→ **Goal of the exercise**
Output only the lines below from the one holding "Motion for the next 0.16" down to the one holding "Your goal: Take", both end lines included and every picture dropped.

****

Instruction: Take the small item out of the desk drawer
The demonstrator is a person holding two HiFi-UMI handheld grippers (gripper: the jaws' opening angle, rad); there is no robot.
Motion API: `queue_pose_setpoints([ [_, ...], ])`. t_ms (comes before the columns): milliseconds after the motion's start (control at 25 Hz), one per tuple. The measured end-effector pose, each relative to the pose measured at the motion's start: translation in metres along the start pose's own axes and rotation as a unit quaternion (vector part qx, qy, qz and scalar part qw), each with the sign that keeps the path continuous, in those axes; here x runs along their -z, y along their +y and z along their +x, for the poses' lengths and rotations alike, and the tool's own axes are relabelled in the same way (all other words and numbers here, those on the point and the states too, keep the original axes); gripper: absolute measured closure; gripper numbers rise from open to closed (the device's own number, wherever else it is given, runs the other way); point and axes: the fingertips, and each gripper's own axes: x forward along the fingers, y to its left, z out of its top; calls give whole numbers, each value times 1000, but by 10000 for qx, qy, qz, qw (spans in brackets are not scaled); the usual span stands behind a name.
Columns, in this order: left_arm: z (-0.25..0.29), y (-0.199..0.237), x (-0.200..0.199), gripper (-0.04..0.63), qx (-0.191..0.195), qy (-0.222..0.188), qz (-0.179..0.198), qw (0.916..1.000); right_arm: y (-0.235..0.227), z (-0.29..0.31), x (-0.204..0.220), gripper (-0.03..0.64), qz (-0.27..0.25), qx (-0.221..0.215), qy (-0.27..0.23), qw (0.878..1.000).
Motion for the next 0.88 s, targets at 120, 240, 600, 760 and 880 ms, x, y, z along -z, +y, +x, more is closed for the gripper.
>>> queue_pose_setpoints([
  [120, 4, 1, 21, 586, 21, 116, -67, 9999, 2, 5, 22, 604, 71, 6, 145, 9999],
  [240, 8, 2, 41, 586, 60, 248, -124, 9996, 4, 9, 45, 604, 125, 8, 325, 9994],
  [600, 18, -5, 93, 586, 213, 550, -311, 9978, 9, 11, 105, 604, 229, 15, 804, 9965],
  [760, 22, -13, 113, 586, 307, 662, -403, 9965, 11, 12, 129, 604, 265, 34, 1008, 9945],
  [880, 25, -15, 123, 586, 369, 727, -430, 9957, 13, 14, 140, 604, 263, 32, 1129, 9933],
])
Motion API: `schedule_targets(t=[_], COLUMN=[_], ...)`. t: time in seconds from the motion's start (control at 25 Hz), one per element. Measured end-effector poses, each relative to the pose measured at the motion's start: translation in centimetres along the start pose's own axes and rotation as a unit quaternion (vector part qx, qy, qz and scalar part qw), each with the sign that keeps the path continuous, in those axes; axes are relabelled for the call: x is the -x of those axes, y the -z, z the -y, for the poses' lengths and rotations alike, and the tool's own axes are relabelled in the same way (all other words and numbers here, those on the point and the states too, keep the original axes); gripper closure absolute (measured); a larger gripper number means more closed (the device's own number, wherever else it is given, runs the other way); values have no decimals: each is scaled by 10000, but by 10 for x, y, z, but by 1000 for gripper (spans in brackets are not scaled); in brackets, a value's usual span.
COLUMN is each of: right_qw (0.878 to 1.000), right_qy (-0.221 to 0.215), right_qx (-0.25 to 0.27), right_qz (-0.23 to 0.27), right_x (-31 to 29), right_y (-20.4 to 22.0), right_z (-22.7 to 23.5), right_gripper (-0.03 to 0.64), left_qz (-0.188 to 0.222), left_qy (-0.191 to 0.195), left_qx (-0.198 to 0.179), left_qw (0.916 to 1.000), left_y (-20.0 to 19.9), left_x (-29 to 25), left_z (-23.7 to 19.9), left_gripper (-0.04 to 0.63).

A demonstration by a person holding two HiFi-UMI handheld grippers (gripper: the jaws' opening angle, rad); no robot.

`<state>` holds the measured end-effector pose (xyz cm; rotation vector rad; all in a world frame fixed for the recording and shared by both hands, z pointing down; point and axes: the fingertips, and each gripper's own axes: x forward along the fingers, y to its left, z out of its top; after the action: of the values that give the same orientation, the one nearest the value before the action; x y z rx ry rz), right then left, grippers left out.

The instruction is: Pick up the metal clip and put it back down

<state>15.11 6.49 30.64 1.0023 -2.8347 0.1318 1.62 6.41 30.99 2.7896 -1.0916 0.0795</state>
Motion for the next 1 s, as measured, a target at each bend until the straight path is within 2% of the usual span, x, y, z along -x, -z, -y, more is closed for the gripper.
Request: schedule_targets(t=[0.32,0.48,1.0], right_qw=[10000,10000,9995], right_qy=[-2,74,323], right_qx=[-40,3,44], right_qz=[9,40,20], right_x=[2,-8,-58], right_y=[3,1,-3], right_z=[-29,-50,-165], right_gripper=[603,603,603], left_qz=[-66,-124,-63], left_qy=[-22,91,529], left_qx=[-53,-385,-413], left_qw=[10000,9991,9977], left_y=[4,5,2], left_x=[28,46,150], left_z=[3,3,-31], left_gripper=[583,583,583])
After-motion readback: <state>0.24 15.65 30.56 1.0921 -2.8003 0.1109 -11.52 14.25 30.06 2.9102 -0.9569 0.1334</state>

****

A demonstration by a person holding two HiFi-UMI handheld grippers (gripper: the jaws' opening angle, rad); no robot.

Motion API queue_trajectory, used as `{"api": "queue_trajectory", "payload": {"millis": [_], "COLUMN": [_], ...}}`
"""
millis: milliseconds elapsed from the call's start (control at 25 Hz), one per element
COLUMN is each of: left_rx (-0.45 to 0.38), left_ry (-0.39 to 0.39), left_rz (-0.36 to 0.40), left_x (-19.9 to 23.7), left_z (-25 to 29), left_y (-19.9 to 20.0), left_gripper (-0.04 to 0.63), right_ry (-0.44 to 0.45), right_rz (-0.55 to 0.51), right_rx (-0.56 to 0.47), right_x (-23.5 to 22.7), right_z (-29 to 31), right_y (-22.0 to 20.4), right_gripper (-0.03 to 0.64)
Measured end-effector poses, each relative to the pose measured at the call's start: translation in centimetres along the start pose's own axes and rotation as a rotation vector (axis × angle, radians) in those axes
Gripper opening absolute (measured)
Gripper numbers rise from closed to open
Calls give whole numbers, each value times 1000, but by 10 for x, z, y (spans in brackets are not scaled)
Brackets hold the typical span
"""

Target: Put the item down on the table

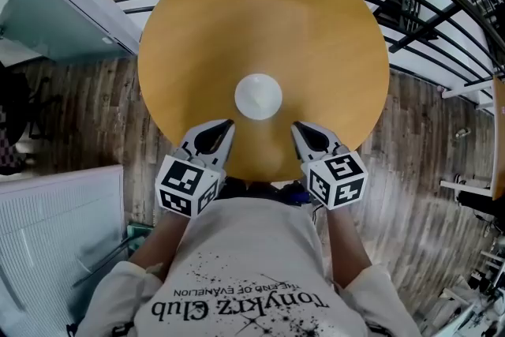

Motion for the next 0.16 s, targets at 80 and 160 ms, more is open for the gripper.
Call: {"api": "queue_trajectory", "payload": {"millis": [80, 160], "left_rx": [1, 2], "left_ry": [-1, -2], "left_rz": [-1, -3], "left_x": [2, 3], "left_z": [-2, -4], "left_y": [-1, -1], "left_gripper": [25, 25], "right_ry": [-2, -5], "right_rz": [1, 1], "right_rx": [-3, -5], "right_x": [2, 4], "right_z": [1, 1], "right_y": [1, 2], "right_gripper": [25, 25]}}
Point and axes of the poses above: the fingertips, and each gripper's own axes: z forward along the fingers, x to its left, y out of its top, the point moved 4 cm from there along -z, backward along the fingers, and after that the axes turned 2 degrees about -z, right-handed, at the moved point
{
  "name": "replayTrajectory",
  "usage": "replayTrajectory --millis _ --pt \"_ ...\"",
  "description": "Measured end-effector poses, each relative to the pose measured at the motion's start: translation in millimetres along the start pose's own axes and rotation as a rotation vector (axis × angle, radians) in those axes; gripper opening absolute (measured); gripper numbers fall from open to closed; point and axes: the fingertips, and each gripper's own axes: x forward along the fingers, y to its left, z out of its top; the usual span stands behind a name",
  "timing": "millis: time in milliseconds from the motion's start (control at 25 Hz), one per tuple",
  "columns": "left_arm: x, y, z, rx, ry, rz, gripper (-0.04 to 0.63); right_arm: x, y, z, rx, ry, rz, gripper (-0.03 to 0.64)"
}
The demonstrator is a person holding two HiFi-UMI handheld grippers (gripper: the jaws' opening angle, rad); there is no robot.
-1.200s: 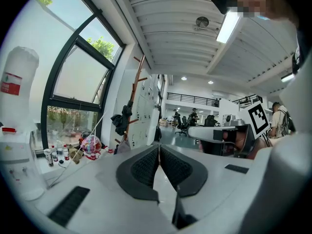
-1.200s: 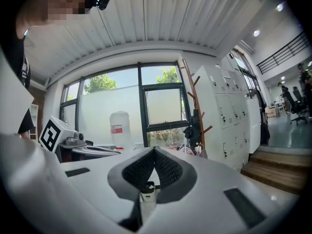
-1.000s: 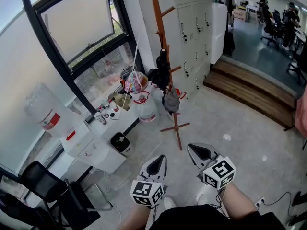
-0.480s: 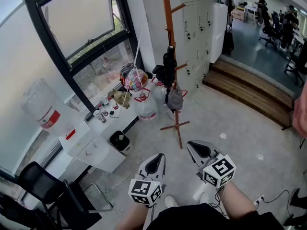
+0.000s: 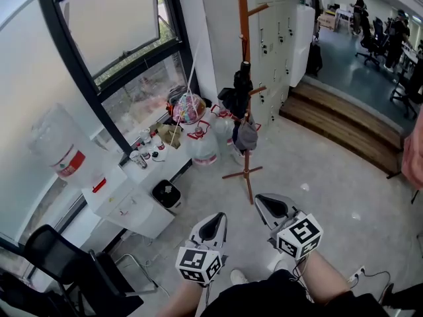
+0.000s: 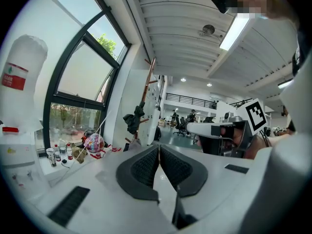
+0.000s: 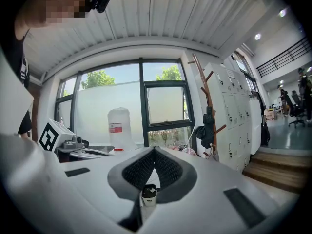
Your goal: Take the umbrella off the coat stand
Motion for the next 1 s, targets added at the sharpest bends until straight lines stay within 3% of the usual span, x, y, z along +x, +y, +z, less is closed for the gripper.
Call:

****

→ **Solution to this exercise**
Motion for the next 0.16 s, targets at 80 and 160 ms, more is open for the gripper.
Call: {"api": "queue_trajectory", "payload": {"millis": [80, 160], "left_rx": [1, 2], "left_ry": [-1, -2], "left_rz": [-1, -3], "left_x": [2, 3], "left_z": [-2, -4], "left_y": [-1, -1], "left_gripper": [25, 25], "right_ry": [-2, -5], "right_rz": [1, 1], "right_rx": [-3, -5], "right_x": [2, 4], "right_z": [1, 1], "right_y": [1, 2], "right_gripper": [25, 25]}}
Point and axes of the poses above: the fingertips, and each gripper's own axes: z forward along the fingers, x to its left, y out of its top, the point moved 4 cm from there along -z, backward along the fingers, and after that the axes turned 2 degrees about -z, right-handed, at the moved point
{
  "name": "replayTrajectory",
  "usage": "replayTrajectory --millis _ --pt \"_ ...\"",
  "description": "Measured end-effector poses, each relative to the pose measured at the motion's start: translation in millimetres along the start pose's own axes and rotation as a rotation vector (axis × angle, radians) in those axes; gripper opening absolute (measured); gripper numbers fall from open to closed; point and axes: the fingertips, and each gripper's own axes: x forward along the fingers, y to its left, z out of its top; the usual span stands behind a name",
  "timing": "millis: time in milliseconds from the motion's start (control at 25 Hz), one per tuple",
  "columns": "left_arm: x, y, z, rx, ry, rz, gripper (-0.04 to 0.63); right_arm: x, y, z, rx, ry, rz, gripper (-0.03 to 0.64)"
}
The demonstrator is a person holding two HiFi-UMI handheld grippers (gripper: the jaws' opening angle, rad); there is no robot.
-1.200s: 
-1.200s: 
-1.000s: 
-0.480s: 
+0.000s: 
+0.000s: 
+0.000s: 
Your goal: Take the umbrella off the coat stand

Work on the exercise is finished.